Table 8 Backward facing step with triangular inclusions

In order to validate the higher-order interface conditions proposed in this paper, we have used 2D flows with flat interfaces that are very commonly used in the literature. The proposed formulations are tensorial in nature, and hence, they are straightforwardly applied to 3D flows with complex interfaces. A reduced form of the proposed formulations, called as transpiration resistance model, has been used in our recent paper (Lācis et al. 2020) to simulate turbulent flow over rough surfaces in 3D. A similar homogenized model (Zampogna et al. 2019) has been used to study flows over curved rough surfaces, and it can be inferred from this paper that studies on curved interfaces in 3D require dedicated efforts to design test cases and to quantify the accuracy of the model. Hence, analyses of our model with 3D curved interfaces will be pursued in future.

6 Conclusions

In this paper, we presented the derivation of a macroscopic model for flows over porous surfaces. The proposed model enables the simulation of three-dimensional flows over porous and rough surfaces. The tensorial nature of the proposed interface conditions makes it possible to deal with isotropic, anisotropic, and layered porous structures in 3D. For clarity of exposition, we provided simplified formulations to deal with 2D flows over flat rough/porous interfaces that are aligned along one of the coordinate axes.
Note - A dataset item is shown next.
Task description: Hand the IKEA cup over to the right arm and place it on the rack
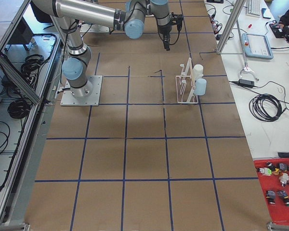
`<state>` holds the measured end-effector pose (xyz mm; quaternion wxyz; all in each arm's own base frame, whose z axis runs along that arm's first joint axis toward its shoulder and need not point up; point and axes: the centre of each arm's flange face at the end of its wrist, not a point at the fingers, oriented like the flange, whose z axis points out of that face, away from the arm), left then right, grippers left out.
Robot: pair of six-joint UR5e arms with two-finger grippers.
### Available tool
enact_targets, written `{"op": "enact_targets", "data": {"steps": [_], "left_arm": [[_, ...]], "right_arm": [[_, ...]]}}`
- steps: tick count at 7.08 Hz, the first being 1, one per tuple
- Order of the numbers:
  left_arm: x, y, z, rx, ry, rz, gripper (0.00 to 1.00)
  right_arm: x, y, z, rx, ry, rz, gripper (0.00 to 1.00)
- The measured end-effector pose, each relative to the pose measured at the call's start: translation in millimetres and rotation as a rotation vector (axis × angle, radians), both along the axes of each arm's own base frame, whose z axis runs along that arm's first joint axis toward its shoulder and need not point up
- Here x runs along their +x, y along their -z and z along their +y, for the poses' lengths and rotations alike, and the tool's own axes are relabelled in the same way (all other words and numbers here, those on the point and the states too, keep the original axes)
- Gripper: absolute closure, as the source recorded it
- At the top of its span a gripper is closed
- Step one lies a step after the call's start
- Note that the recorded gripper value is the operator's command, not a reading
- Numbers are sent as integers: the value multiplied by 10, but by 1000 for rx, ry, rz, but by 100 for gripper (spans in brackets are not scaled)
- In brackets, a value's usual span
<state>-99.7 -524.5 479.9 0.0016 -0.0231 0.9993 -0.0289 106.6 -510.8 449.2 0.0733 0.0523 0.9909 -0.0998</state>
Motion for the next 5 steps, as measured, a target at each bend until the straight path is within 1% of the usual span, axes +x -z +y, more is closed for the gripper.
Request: {"op": "enact_targets", "data": {"steps": [1, 2, 3, 4, 5], "left_arm": [[-3, 0, 0, 0, 0, 1, 1], [-6, -1, 0, 0, 0, 3, 1], [-7, 1, 1, 0, 0, 4, 1], [-10, 5, 2, 1, 1, 5, 1], [-10, 7, 2, 2, 1, 5, 1]], "right_arm": [[203, -69, 155, 54, 3, 43, 0], [467, -160, 338, 75, -17, 94, 0], [670, -253, 514, 95, -42, 117, 0], [742, -318, 621, 118, -49, 116, 0], [730, -360, 650, 134, -42, 95, 0]]}}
By solving a set of auxiliary Stokes problems, we can compute all the constitutive coefficients appearing in the macroscopic interface conditions, making the formulations free of any empirical parameters. Thus, it involves neither trial-and-error procedure nor empirical curve fitting. Moreover, since the domain to solve the auxiliary equations is only a tiny fraction of the total computational domain, the solution process is very efficient, and hence, it does not add noticeable computational overhead to the solution of the equations describing the macroscopic description. Accuracy of the proposed formulation is studied by comparing the results from our macroscopic model to those obtained from geometry-resolved simulations of microscopic texture. These comparisons show that the proposed macroscopic model is accurate in modeling flows over rough/porous surfaces in the Stokes regime. An additional example shows the predictive capability of the derived interface conditions even when including inertial effects. These aspects are crucial and make the present formulation a viable tool to map the microstructural details of complex porous/rough surfaces to the associated transport phenomena, without inputs from expensive experiments.